By comparison, the actual result was far more encouraging. The Tory Party lost its majority altogether. Indeed, nobody won a majority in the House of Commons. The Conservatives emerged as the biggest party, but lost seats, and can only form a government by making a deal with Democratic Unionist Party of Northern Ireland – who may well prove difficult bedfellows.

Even so, my forecast was entirely mistaken. I’ve fallen victim to the trap outlined by the physicist Niels Bohr: “Prediction is very difficult, especially about the future”. Simple honesty means I have to admit as much.

The results: a lot more red than expected
My first error concerned Theresa May. My view was that while she might be a poor Prime Minister, she struck me as an outstanding politician, able to run a brilliant and effective campaign. In the event it was nothing like that.

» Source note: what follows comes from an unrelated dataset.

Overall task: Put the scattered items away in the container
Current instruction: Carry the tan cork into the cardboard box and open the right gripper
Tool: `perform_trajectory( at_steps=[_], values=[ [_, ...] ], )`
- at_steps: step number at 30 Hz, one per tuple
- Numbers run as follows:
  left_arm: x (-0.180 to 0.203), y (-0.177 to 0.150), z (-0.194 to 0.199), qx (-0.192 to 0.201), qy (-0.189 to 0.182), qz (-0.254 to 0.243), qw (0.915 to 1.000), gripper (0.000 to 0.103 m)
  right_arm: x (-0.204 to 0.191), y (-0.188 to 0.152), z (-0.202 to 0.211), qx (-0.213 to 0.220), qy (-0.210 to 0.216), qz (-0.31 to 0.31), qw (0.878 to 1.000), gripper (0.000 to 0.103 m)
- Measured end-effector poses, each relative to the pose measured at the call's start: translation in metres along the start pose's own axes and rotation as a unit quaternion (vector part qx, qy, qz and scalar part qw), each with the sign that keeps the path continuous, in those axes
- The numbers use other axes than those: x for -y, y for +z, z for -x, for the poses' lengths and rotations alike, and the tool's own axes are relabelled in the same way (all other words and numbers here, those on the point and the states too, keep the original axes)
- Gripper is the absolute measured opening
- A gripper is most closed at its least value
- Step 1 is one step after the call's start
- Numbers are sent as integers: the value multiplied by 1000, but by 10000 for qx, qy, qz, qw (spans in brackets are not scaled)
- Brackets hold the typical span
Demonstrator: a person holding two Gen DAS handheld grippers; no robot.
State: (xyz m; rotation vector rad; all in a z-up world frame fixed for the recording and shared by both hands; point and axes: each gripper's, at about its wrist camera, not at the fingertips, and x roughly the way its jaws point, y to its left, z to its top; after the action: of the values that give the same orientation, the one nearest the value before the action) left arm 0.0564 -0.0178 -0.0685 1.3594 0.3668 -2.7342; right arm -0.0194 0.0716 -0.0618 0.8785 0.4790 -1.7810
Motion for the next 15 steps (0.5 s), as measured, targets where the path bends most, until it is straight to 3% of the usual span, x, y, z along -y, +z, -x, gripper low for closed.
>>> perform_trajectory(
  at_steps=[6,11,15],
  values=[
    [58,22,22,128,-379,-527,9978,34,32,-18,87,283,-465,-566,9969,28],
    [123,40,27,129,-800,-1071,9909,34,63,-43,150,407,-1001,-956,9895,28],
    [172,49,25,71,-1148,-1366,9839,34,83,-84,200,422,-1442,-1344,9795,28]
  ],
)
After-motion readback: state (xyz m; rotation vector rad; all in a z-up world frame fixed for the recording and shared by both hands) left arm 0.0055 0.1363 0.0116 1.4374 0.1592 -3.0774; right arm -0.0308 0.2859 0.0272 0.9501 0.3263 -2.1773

She was wooden, she was dull. Above all, she launched a manifesto which seemed to attack the very people who would normally be counted on to vote for her. She refused to debate with her opponents, an apparent lack of courage that clashed with her claim to offer “strong and stable leadership” – a mantra she repeated until it became tedious. It was a mantra undermined by the changes she attempted to make when she realised that several of her positions were putting off some of her core votes. “Strong and stable” seemed to be giving way to “weak and wobbly”.

In that context, it was interesting to hear a young voter tell the BBC that he’d been put off the Conservatives by “the number of times Theresa May changed her mind”. 

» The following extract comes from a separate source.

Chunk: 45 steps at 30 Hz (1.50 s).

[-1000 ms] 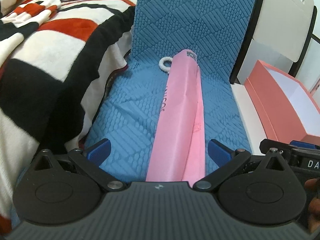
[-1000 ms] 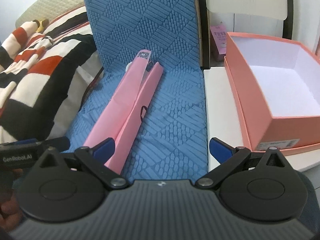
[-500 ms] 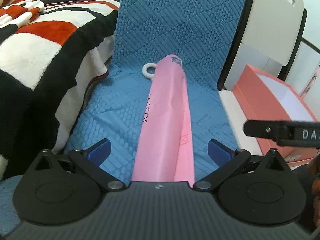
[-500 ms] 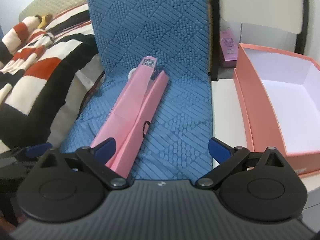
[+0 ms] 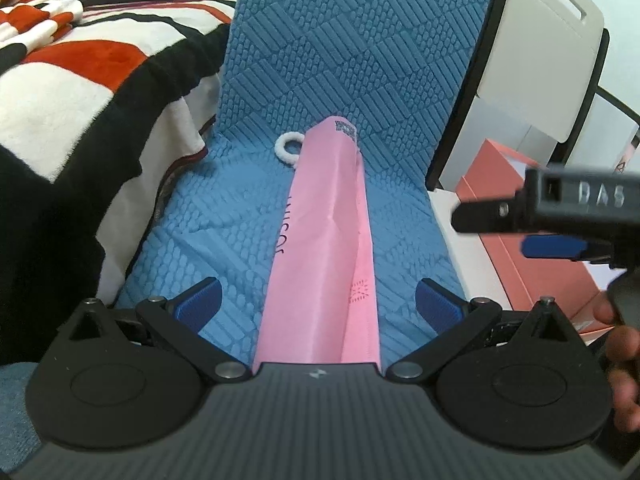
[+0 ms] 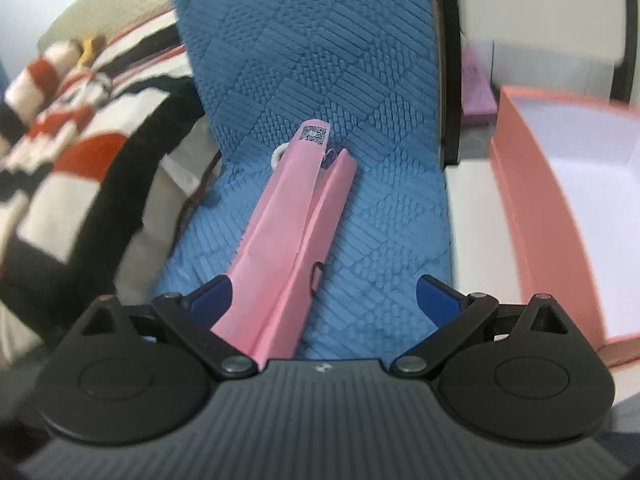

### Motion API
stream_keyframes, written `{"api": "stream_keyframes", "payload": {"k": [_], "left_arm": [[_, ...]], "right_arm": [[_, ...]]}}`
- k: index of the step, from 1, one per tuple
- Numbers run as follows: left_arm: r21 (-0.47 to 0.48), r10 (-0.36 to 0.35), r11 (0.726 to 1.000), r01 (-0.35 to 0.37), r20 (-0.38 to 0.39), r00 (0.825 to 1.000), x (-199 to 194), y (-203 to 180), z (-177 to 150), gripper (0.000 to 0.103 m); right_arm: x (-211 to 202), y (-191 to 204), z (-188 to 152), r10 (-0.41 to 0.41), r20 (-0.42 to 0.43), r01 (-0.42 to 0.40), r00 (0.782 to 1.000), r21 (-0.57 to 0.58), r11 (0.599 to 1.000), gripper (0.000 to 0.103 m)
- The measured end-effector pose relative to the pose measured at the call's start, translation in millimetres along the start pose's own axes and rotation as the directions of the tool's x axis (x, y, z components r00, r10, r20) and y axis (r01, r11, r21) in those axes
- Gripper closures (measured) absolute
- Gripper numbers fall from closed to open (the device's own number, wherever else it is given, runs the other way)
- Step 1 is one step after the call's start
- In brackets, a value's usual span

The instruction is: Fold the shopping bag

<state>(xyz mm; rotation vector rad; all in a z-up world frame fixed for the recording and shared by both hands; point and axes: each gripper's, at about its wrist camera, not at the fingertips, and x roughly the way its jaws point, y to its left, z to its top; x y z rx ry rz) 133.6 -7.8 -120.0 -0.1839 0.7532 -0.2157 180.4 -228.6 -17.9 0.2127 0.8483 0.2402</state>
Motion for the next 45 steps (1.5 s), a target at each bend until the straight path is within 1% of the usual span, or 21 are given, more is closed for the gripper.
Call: {"api": "stream_keyframes", "payload": {"k": [1, 3, 4, 6, 10, 16, 17, 19, 20, 21, 22, 25, 26, 28, 30, 33, 34, 36, 38, 41, 45], "left_arm": [[-0.002, -0.003, 1.0, 0.003, -0.005, 1.0, 2, 0, 0, 0.0], [-0.003, -0.012, 1.0, 0.012, -0.019, 1.0, 5, 0, -1, 0.0], [-0.005, -0.016, 1.0, 0.016, -0.026, 1.0, 7, 0, -1, 0.0], [-0.02, -0.034, 0.999, 0.033, -0.037, 0.999, 9, 2, -2, 0.0], [-0.049, -0.06, 0.997, 0.057, -0.048, 0.997, 13, 7, -3, 0.0], [-0.065, -0.074, 0.995, 0.07, -0.059, 0.996, 23, 10, 0, 0.002], [-0.063, -0.08, 0.995, 0.076, -0.059, 0.995, 24, 10, 1, 0.003], [-0.056, -0.082, 0.995, 0.079, -0.066, 0.994, 27, 9, 1, 0.012], [-0.053, -0.087, 0.995, 0.083, -0.078, 0.993, 29, 8, 1, 0.014], [-0.05, -0.09, 0.995, 0.086, -0.088, 0.992, 31, 8, 1, 0.022], [-0.05, -0.098, 0.994, 0.094, -0.099, 0.99, 34, 8, 0, 0.03], [-0.055, -0.117, 0.992, 0.111, -0.113, 0.987, 37, 8, -2, 0.042], [-0.059, -0.125, 0.991, 0.119, -0.116, 0.985, 38, 9, -2, 0.044], [-0.066, -0.138, 0.989, 0.13, -0.126, 0.982, 40, 11, -3, 0.05], [-0.07, -0.146, 0.988, 0.137, -0.138, 0.98, 44, 11, -3, 0.054], [-0.068, -0.158, 0.986, 0.15, -0.137, 0.978, 44, 9, -4, 0.055], [-0.069, -0.168, 0.985, 0.16, -0.132, 0.977, 44, 9, -4, 0.055], [-0.076, -0.192, 0.98, 0.184, -0.125, 0.973, 43, 9, -3, 0.055], [-0.08, -0.233, 0.971, 0.224, -0.119, 0.965, 42, 8, -3, 0.055], [-0.09, -0.334, 0.942, 0.324, -0.137, 0.933, 43, 3, -4, 0.055], [-0.085, -0.399, 0.917, 0.391, -0.152, 0.904, 44, -7, -8, 0.055]], "right_arm": [[3, -2, 1, 0.014, 0.001, -0.014, 1.0, 0.007, 1.0, 0.002], [11, -6, 2, -0.008, -0.003, 0.008, 1.0, 0.029, 1.0, 0.002], [15, -9, 4, 0.0, -0.01, 0.0, 1.0, 0.059, 0.998, 0.002], [23, -12, 7, 0.051, -0.016, -0.049, 0.999, 0.106, 0.993, 0.002], [40, -5, 11, 0.035, -0.013, -0.034, 0.999, 0.041, 0.999, 0.002], [68, -2, 17, 0.047, -0.05, -0.046, 0.998, 0.024, 0.999, 0.004], [71, -2, 19, 0.052, -0.056, -0.051, 0.997, 0.025, 0.998, 0.006], [81, -2, 22, 0.071, -0.075, -0.068, 0.995, 0.039, 0.997, 0.023], [85, -3, 23, 0.08, -0.084, -0.076, 0.993, 0.051, 0.996, 0.028], [89, -5, 24, 0.086, -0.09, -0.081, 0.992, 0.066, 0.995, 0.033], [93, -6, 24, 0.086, -0.094, -0.079, 0.992, 0.078, 0.994, 0.035], [103, -12, 24, 0.086, -0.113, -0.072, 0.99, 0.117, 0.99, 0.046], [107, -14, 24, 0.097, -0.123, -0.081, 0.988, 0.132, 0.988, 0.05], [115, -15, 24, 0.117, -0.144, -0.096, 0.983, 0.147, 0.985, 0.053], [123, -14, 22, 0.106, -0.162, -0.085, 0.981, 0.13, 0.988, 0.057], [134, -11, 19, 0.07, -0.193, -0.052, 0.979, 0.097, 0.994, 0.066], [136, -11, 18, 0.064, -0.204, -0.045, 0.977, 0.095, 0.994, 0.074], [141, -15, 15, 0.059, -0.222, -0.037, 0.973, 0.102, 0.994, 0.085], [142, -17, 14, 0.055, -0.233, -0.032, 0.971, 0.102, 0.994, 0.092], [140, -17, 13, 0.061, -0.236, -0.041, 0.97, 0.089, 0.995, 0.095], [137, -16, 12, 0.076, -0.238, -0.06, 0.968, 0.074, 0.996, 0.096]]}}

On the other side of the balance sheet, I admit that Corbyn astonished me by the quality of his campaigning in the last few weeks. He hit the right note again and again, landing effective and important blows on Theresa May. That was perhaps most notable when it came to terrorism – and there were two attacks in Britain during the campaign – where Corbyn rightly, and powerfully, argued that we were paying the price of cuts to police numbers as a result of the fixation an applying austerity policies.

He certainly needs to be given the credit he’s due. He did well. What he now needs to do is to keep that spirit going and turn his dynamism as a campaigner into equal effectiveness as leader of the Opposition.

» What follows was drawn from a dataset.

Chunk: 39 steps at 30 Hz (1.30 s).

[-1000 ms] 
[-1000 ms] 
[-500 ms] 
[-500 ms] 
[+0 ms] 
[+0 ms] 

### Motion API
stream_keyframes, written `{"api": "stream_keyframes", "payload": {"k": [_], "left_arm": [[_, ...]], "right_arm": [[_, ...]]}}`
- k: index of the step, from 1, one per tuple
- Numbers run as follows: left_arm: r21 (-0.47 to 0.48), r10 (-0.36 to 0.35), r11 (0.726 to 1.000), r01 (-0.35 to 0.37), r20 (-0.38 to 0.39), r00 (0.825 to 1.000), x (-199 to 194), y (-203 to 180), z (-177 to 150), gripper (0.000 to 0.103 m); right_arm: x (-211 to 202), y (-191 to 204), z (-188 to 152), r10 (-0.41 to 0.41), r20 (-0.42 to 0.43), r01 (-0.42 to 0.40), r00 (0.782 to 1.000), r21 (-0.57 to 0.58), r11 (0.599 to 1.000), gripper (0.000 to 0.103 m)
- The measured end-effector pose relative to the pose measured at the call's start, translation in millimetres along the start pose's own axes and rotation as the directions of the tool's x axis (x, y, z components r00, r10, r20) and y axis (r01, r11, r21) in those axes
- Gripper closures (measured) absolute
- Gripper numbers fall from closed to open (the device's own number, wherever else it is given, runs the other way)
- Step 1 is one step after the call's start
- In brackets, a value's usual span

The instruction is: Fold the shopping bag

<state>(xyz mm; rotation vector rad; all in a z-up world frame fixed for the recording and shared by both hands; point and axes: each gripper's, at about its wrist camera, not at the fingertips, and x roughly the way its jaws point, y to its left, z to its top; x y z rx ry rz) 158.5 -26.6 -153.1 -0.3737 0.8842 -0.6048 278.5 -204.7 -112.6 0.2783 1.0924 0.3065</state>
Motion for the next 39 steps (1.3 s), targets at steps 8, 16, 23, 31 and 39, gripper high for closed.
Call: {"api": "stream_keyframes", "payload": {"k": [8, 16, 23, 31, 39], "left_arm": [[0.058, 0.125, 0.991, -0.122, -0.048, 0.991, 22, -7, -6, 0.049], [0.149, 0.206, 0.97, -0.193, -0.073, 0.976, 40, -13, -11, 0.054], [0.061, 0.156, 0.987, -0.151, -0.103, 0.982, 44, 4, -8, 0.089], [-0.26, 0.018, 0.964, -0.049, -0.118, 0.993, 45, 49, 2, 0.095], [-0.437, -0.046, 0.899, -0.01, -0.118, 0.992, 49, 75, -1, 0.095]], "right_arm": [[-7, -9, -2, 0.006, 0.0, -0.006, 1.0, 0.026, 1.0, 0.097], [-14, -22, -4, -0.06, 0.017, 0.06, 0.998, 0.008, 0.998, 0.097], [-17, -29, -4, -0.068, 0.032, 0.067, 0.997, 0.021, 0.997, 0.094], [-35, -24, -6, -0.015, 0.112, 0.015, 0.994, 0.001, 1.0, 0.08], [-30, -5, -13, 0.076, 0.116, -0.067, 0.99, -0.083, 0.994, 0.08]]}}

Because let’s not get carried away. Labour’s done far better that many, including me, expected. But with 261 seats, Labour won only three more MPs than after the disastrous defeat of 2010. So a better result than forecast but by no means a good result. There are no prizes for coming second in an election. Theresa May will form a new government, Labour will again lead the Opposition.

The difference after this election is that Labour is now only 51 seats behind – a large number but a shortfall that could be overturned at the next election. Which may be soon. Theresa May will be leading a minority government and they are notoriously vulnerable. While I don’t want to rush into any more forecasts having got the last ones so wrong, there has to be at least a high probability that there will be another election within a relatively short time.

Preparing for that will need excellent opposition in the meantime. The spirit that Jeremy Corbyn generated in the last weeks of the campaign needs to be maintained in preparation for the next one. Having done so well recently, Corbyn should be encouraged to maintain that style of leadership – and I’ll be delighted if he does.


Anonymous said...

I have to admit that though not a fan of Jeremy he gets the prize from me for most improved politician of the year, I think he promiss d every thing to everybody which in reality he could never have delivered. As for May she ran a lacklustre show and totally upset her core voters with some very poorly judged manifesto. Crazy situation we find ourselves in week and unstable.

David Beeson said...

He certainly did a lot better than feared, and May did a lot less well than I expected. But we still didn't win, something which we'll have to remember again after the celebrations for avoiding a complete metldown end...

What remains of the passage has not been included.